Inflight Farts: Doctors Say Just Do It

Inflight farting is a sensitive topic for frequent flyers, and a new report from The New Zealand Medical Journal may have more travelers holding their noses. Lead researcher Hans C Pommergaard and his colleagues note that, “Holding back flatus on an airplane may cause significant discomfort and physical symptoms.” The gastroenterologists cheekily titled the report: “Flatulence on airplanes: just let it go.”

Flight crews already have their hands full with drunk or unruly passengers including aspiring members of the Mile High Club, a popular term for people who try to get romantic in the air. They’re also struggling to deal tactfully with complaints about fat flyers, known playfully in the industry as “POS,” for Persons of Size. They’re expected to manage or even remove smelly passengers as well.

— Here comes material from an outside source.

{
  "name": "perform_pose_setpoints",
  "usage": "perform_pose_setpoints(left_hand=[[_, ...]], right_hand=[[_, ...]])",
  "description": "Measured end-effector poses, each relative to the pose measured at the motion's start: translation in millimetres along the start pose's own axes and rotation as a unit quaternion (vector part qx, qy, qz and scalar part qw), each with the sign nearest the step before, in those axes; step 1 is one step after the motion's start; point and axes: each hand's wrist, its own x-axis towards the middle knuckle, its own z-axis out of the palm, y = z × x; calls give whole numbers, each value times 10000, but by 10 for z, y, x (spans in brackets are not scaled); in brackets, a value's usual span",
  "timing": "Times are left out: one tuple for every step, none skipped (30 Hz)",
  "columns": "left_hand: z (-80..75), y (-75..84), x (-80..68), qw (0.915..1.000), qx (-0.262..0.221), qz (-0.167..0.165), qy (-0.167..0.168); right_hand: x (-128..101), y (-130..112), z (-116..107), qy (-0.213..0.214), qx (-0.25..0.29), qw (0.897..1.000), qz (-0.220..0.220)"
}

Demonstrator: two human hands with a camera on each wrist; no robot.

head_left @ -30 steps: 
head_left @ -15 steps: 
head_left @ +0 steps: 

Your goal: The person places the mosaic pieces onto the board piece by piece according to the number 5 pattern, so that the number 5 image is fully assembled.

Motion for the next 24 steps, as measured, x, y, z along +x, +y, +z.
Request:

A. Pawlowski of CNN News reported two years ago on a stinky passenger on a Canadian regional flight who was kicked off because of his overwhelmingly strong personal odor. The story went viral among frequent flyers, sparking lively debate about whether someone should be denied a flight because of his smell.

Liza Kapelle of Australia’s Courier Mail noted that the team of Danish and British gastroenterologists said that cockpit crews couldn’t really win. While all passengers were advised, in the immortal words of Ben Franklin, to “fart freely,” airline captains in particular face something of a dilemma.

A fart held in may cause stomach pain or other symptoms, distracting the pilot from the job. A fart released may offend the nose of the co-pilot, causing a different kind of distraction.

The good doctors didn’t really have the final answer to the enduring question of inflight farts. They proposed that an active form of charcoal, which absorbs odors, be included in the design of seat cushions to contain the smells. An expensive seat re-design on multi-million dollar commercial aircraft, all in the name of reducing the stinkiness of farts, sounds unlikely to this writer.

If you’re worried about giving offense on your next flight, it might be worth looking into a new invention, so-called flatulence filtering underwear. Another suggestion comes from Flyertalk, a discussion forum for frequent flyers. Poster NYC96 advises the use of a small spray bottle of FebrezeĀ® To Go Extra Strength Fabric Refresher, stating, “It’s 2.8 ounces. Fits in your pant pocket and is greatly appreciated.”

Far from clearing the air, the doctors’ advice on “inflight farts” seem destined to create even more controversy.